Saturday, November 8, 2014

Epic Weight Loss Failures

All of my life, I have been overweight.

In elementary school, I knew I  was different from my other friends, and it wasn't a good feeling. I was "Fatty Four Eyes." I saw the normal-sized girls eating their lunches that contained celery and carrot sticks, dainty sandwiches with no crust, and apples, oranges or other fruit. My lunch was usually a hurriedly-made sandwich with a bag of chips and a much-hoped-for cookie. 

Everyone in the family always said I looked just like my grandmother, Nana, who was a big woman at 250 pounds. Her name was Hattie but everyone called her Happy because she was always smiling. I assumed that's why they said I was like her until I realized that we had more than a smile in common. We also had a penchant for ice cream, sitting all day and watching TV or doing some other sedentary activity. She drank Diet Rite cola, which was the only dieting she ever did.

My dad gave me a back-handed compliment once when he said that my fat was ok because it was hard fat. I guess he meant that it was firm, not jiggly, which made my fat good fat. My dad wasn't the best at giving compliments.

My weight didn't get any better in middle and high school. Around 7th grade, I started trying to lose weight, but I thought there was some quick method and I tried them all over the next 20 years.


I was class secretary in 7th grade and got a picture in the yearbook. Maybe this picture guided me to  became a yearbook sponsor for 33 years so I could keep other children's yearbook pictures from being cropped like this.




The first item I purchased to help with weight loss was AYDS, which was advertised as an appetite-suppressant candy that came in chocolate, caramel, butterscotch and peanut butter flavors. Now that was my kind of diet -- one that allowed me to eat candy!  The only problem was that I was limited to two small pieces a day. Even though it wasn't the best tasting candy, I was tempted to eat more than the two little pieces every day.




AYDS went away in the 1980s because of its name association with AIDS, the most feared disease of that time. It was a truly unfortunate product moniker.


I tried other quick-loss methods. I ate special cookies, drank meal-replacement shakes, and even had my ear stapled. 

I look back at the ear stapling and just shake my head. My grandmother found a dentist who shot a surgical staple into the cartilage of my ear.

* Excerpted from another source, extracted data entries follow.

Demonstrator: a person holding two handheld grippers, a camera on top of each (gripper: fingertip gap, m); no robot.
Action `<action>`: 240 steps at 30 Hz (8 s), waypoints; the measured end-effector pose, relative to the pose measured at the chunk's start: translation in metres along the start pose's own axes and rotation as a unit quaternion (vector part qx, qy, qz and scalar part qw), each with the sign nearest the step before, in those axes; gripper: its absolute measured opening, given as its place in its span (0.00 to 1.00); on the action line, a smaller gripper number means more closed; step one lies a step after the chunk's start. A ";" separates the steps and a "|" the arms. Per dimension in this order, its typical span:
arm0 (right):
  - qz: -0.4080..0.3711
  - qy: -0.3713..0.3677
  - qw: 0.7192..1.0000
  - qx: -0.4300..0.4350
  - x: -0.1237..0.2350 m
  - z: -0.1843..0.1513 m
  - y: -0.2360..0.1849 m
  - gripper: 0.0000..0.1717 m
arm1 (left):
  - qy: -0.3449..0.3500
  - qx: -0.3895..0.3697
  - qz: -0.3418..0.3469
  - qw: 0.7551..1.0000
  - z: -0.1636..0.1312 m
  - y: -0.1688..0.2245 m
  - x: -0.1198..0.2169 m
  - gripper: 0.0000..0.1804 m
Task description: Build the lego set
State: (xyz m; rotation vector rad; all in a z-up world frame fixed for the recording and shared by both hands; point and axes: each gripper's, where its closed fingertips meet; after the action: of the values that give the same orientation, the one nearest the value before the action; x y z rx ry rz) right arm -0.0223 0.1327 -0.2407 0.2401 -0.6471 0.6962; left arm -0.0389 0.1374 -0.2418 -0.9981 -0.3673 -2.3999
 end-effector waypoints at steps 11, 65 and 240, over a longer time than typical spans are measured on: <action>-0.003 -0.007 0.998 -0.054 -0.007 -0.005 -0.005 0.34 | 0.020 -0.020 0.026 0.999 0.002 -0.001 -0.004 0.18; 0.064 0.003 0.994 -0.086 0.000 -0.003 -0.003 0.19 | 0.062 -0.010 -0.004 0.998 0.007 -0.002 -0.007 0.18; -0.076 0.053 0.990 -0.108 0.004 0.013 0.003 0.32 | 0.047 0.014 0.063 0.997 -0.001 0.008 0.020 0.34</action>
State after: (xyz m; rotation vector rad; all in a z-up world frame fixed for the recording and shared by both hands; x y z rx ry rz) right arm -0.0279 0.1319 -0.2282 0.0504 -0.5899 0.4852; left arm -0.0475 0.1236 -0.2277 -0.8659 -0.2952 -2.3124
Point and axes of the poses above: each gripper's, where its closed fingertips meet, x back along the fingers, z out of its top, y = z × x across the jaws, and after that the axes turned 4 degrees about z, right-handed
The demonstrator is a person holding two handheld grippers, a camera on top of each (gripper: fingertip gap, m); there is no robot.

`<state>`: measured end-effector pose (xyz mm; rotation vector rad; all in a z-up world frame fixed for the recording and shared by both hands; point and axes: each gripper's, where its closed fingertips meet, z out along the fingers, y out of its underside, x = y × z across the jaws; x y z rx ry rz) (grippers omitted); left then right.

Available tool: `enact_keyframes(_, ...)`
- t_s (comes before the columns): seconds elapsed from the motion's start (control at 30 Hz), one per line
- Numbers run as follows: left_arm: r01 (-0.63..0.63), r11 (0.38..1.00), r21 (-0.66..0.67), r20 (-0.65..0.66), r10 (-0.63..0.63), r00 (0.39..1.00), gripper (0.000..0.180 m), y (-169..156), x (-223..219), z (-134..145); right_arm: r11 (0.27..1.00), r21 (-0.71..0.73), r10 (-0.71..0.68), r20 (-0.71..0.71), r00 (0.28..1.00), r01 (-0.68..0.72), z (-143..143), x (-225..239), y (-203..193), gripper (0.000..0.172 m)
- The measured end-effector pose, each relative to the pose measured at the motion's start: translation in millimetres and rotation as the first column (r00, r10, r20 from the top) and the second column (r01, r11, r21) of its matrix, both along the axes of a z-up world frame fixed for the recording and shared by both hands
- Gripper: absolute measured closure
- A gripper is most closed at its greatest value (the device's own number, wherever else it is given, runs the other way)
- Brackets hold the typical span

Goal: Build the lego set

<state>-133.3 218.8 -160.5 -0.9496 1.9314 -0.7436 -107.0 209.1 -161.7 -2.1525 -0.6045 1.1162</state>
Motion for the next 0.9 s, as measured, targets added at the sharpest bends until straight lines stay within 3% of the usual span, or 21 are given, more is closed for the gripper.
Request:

The staple was supposed to stimulate a pressure point that controls appetite. Every time I felt hungry, I was to push on the staple. Now, let me tell you, getting the staple put in was painful and pushing on it for the next few weeks was also painful. 

If I still had that staple, I'd be totally in style with all of the multiple piercings people have now. My students would think I was one of those cool teachers. If the staple had delivered an electric shock, much like an electric cattle prod, it might have worked.

I jumped on the low-fat diet, the low-carb diet, and the cabbage soup and grapefruit and banana diets. Like most diet fads, after the newness wore off, I was back to my old eating patterns.

I tried Weight Watchers about a dozen or so times over the next 30 years. It's a wonderful program that I have had some success with; however, I got tired of paying so much for something I felt I should be able to do on my own. Yeah, right. Isn't that what most addicts think?

Another weight-loss method I had a lot of faith (no pun intended) in was at my church. It's a program called the Weigh-Down Workshop. Weekly, I met with a group of women and watched a video of other groups discussing the scripture of the week that was supposed to give us encouragement.



I enjoyed the meetings and enjoyed learning all the different scriptures and lessons. I did not, however, lose any weight. 

So what seems to be my problem? I am addicted to sugar but I also like salty, crunchy foods. I use food as my comfort. I don't eat to live but instead live to eat. It's taken me a long time to get it through my thick skin (again, no pun intended) but I have to expend more calories than I consume if I want to lose weight. I also have to do that every single day. Duh! 

I also have another problem of not looking at the day but instead I look at the whole. In other words, I don't consider just one day of being conscious of my eating/exercising pattern as being an accomplishment. I see it as an epic failure because I couldn't last for the long haul. 

Will I change my way of thinking? I hope so and I'll try again on Monday to have a fresh start. I'll vow to exercise at least 4 times a week and not to eat sweets.  Maybe this Monday will be the one.